7.20.2008

Quit. Please.

I'm ranting for a minute, about everything. Ignore it, because seriously, none of these are about you all. You are the most dependent people I know.

First of all, I'm tired of being used and thrown away, only to be dragged back out when I'm starting to get used to something. I thought I had it all figured out, but then I slipped to the one person I knew I could tell anything to, they vanished because of that and who I was in the first place, and then right as I was getting used to having the one I slipped about by my side in everything, they left.

Only, of course, to show up days later, blaming me partially, and claiming that they've tried.

It's not like I don't believe them - which, I'm not saying I do - but please don't ASK me if I still love you, and don't come in and try to talk to me like you did before. I'm so shy, and no one gets that. It's assumed I'll be there to take the lead and make things right.

The person who slipped away was, face it, Lauren, the only person in the world who made you feel absolutely gorgeous and embarassed and interesting. It doesn't matter what any of these other people are saying, it's the one that got to know you from the inside, out, that made it real. I'm actually going to have to vouch on the idea that yeah, they knew you better than anyone.

Why didn't you say everything? Why WON'T you say everything?

Actually, nevermind. I know the answer to that one: Because they wouldn't read it, and wouldn't distinctly care. They're TRYING not to, and since the only way of contacting them is negotiable in the first place, there are ways to make sure they never see my NAME again.

I'm so lost and confused and swamped with things that keep me crying at night, but I can't tell anyone, because I'm Lauren. I'm the girl who smiles when there's nothing to smile for. I'm the one that works her ass off to make sure some freak isn't going to hurt their friends. I'm the listener, which is how I like it. Why change that for one thing, even if I know I would change completely if they - he - told me to? I LIKE who I am, unlike most girls my age, and I'll be damned if I'm going to turn into some kind of disaster child that needs everyone's support and love. I can work things out myself, and I'm so happy that I can.

However, this is new, and somewhere out in left feild. I'm working on it, but running there is taking some painful amount of time.

I had to write him today. I'll send it on the twenty-first. It's a tiny birthday thing, that says absolutely none of what I want it to say. I even tried to be funny.

Anyway, it will be worth it if he reads it.

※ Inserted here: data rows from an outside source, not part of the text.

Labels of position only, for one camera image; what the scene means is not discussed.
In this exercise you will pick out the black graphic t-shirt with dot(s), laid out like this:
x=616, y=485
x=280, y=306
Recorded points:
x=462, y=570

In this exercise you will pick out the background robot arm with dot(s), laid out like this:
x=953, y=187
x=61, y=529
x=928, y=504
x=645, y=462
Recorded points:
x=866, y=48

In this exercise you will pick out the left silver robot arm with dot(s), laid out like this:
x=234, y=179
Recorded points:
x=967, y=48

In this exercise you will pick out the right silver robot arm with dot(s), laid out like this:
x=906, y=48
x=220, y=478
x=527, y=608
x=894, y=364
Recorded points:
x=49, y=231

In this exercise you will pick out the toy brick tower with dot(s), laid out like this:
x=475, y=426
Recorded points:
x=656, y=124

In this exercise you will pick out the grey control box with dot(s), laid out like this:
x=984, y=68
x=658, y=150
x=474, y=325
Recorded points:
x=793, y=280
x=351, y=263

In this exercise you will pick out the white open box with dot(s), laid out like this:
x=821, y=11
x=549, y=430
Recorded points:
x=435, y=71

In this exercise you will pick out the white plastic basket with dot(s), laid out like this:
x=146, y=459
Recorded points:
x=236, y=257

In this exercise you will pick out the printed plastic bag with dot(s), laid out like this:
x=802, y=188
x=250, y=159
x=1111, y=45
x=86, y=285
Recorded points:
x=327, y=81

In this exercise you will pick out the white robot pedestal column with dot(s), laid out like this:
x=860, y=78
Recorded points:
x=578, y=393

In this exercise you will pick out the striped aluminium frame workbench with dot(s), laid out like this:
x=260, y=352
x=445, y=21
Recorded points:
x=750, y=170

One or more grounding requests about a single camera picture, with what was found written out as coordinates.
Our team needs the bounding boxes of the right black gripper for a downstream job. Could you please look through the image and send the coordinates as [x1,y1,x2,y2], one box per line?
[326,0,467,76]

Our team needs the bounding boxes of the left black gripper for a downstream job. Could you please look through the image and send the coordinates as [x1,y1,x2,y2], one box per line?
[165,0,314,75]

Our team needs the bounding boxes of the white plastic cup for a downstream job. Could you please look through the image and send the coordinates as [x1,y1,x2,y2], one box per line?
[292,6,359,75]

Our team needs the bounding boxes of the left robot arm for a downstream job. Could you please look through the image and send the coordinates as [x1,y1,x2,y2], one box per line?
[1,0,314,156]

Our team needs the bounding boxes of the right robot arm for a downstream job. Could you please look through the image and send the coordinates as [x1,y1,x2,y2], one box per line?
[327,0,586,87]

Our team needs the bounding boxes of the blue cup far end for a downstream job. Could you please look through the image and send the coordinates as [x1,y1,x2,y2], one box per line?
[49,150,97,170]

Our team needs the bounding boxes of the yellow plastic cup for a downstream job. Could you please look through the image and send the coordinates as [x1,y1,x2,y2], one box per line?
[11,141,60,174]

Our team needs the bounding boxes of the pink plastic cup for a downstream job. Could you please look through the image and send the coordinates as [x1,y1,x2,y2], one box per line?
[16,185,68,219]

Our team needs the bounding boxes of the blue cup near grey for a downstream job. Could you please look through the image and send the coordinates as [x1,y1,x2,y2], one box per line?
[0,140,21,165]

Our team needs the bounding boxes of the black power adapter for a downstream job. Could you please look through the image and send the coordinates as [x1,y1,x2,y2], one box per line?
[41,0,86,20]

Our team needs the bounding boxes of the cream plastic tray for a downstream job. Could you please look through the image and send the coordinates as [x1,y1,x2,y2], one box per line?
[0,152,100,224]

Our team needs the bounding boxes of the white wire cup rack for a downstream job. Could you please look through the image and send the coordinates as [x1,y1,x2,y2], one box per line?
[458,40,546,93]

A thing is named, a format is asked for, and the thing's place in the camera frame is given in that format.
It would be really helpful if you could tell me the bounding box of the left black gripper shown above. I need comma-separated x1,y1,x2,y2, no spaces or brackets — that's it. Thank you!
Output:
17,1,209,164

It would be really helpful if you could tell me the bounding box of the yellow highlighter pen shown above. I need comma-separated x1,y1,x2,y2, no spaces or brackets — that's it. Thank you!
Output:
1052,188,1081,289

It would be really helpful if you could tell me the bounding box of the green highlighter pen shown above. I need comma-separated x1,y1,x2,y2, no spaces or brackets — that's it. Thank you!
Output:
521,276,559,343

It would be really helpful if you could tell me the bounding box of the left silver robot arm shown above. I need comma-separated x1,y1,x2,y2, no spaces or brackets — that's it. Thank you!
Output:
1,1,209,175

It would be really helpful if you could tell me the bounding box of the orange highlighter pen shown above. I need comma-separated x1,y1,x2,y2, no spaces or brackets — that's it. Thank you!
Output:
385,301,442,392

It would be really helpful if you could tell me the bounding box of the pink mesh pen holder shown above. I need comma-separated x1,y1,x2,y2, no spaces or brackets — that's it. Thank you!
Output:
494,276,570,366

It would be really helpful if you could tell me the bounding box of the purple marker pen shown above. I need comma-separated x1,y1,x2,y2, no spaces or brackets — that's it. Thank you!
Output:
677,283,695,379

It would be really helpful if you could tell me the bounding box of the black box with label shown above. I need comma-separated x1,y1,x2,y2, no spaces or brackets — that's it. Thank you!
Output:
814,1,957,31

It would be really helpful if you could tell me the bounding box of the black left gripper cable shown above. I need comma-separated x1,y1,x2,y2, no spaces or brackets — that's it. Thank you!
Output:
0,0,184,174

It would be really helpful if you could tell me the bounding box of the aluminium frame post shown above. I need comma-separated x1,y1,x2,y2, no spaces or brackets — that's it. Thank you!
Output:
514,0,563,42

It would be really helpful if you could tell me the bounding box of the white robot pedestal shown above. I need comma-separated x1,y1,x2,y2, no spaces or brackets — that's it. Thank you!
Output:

I've changed lately, I've noticed. Become more paranoid, I guess. Everytime someone says, like that ever-so-familiar person, 'Nevermind...' or 'Forget it.', it makes me crazy and I want to yell and scream and tell them that forgetting or ignoring or NEVER MINDING is a HORRIBLE thing to do, and that will get you nowhere you want to go. Things were meant to be remembered, some told, and because of things that weren't told, I'm insane.

At the same time, I've noticed other people going paranoid, and it makes me want to be completely disconnected from the rest of the world, save this blog. I get little MySpace notes about how 'Are We Okay, Because I Moved Down on Your Top Friends' and 'You're Beautiful, I Hope You Go Out With Me Someday'.

I don't care if I'm beautiful. I want to be attractive - and not just in the way of beauty. That couldn't matter less. And God forbid I be horrible at taking compliments anyway... Ugh.

NOTICE, PEOPLE: LAUREN IS NOT TO FIGHT OVER.

I'm not one for being the center of conflict, or one to take all this pressure from kids that know exactly what I mean by 'no,' but choose to run with the money anyway.

Since when, anyway, does Top Friends mean anything about how much you think of someone?

And then, as all of this verbal crap is piling high, I'm going to be sent to both a cardiologist (something's wrong because I keep feeling like I'm going to pass out, and can't breathe right) and the Oral Surgeon. I have NEVER been so scared of the results of some simple tests the cardiologist is going to run, or the needle and pain that will result from the mouth surgery.

But again, no one knows how big of a deal that is, and the singular person who would calm me the hell down, is gone.

I guess, generally, I wish the world would speak what it meant, and mean what it spoke. I don't, even. No one does. We're all so guilty of that.

Today, I decided that I don't like to be in like. I don't like going through like to get to love. I want nothing to do with the mushy compliments and sweet guestures of a doting boyfriend.

I want the understanding of it all, and I want the final feeling. I want it forever.

I don't want to date. I don't want to date. I don't want to date.

I want to meet up and laugh and feel happy and loved and...

Yeah. That's it.

4 comments:

Miss Katie said...

God, Lauren, no one deserves the crap you're going through. No one. Ever.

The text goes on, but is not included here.